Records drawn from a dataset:
========================

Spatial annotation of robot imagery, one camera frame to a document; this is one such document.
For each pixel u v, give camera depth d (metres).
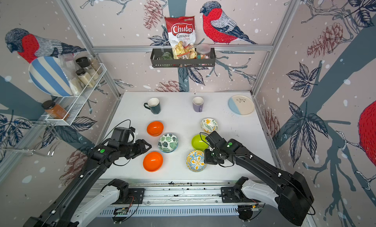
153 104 1.02
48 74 0.67
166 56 0.92
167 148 0.88
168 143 0.90
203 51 0.82
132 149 0.64
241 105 1.14
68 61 0.70
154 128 0.97
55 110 0.62
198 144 0.89
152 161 0.81
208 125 1.00
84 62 0.79
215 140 0.61
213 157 0.66
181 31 0.79
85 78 0.76
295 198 0.39
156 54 0.93
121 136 0.58
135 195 0.73
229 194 0.73
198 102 1.06
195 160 0.82
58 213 0.38
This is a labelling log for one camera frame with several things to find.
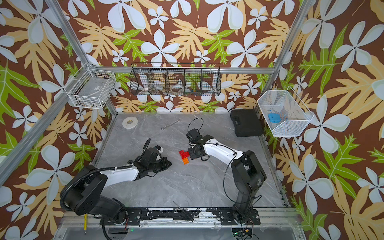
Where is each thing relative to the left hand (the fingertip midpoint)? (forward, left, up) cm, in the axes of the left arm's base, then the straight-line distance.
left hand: (173, 161), depth 90 cm
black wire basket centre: (+46, 0, +27) cm, 53 cm away
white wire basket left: (+31, +48, +31) cm, 65 cm away
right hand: (+5, -12, +2) cm, 13 cm away
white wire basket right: (+18, -64, +24) cm, 70 cm away
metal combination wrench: (+29, +10, -4) cm, 31 cm away
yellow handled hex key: (-32, +41, -4) cm, 52 cm away
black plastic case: (+30, -52, +1) cm, 60 cm away
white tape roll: (+35, +37, -4) cm, 51 cm away
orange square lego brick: (+1, -8, -2) cm, 8 cm away
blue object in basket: (+16, -58, +22) cm, 64 cm away
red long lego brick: (+5, -6, -1) cm, 8 cm away
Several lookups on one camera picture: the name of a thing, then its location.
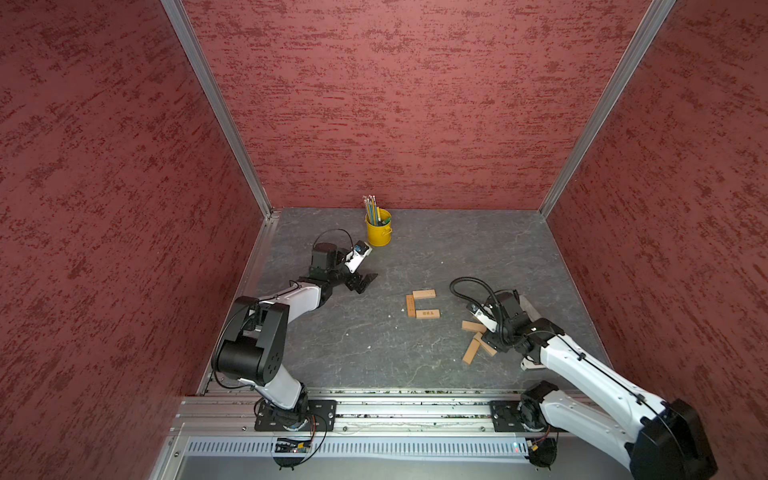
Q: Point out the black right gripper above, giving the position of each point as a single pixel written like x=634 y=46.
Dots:
x=496 y=342

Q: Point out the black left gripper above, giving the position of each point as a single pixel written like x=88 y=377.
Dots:
x=362 y=284

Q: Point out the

========================

The copy you give must run from the line containing "195 160 0.82" through the last line of the records, exactly, with the pictures left out.

- _Result for this task_:
195 160 0.82
58 213 0.38
This is a labelling log for one camera frame with several things to find.
Where is each thing relative to the left hand (the fingertip midpoint)? (forward, left, up) cm, in the axes of the left arm's base, then the straight-line distance.
left hand: (173, 161), depth 90 cm
black wire basket centre: (+46, 0, +27) cm, 53 cm away
white wire basket left: (+31, +48, +31) cm, 65 cm away
right hand: (+5, -12, +2) cm, 13 cm away
white wire basket right: (+18, -64, +24) cm, 70 cm away
metal combination wrench: (+29, +10, -4) cm, 31 cm away
yellow handled hex key: (-32, +41, -4) cm, 52 cm away
black plastic case: (+30, -52, +1) cm, 60 cm away
white tape roll: (+35, +37, -4) cm, 51 cm away
orange square lego brick: (+1, -8, -2) cm, 8 cm away
blue object in basket: (+16, -58, +22) cm, 64 cm away
red long lego brick: (+5, -6, -1) cm, 8 cm away
Several lookups on one camera picture: the name of a thing, then its location.
Q: Point out the black right gripper above, giving the position of each point as a single pixel written like x=634 y=46.
Dots:
x=496 y=342

Q: Point out the black left gripper above, giving the position of each point as a single pixel written like x=88 y=377.
Dots:
x=362 y=284

Q: Point out the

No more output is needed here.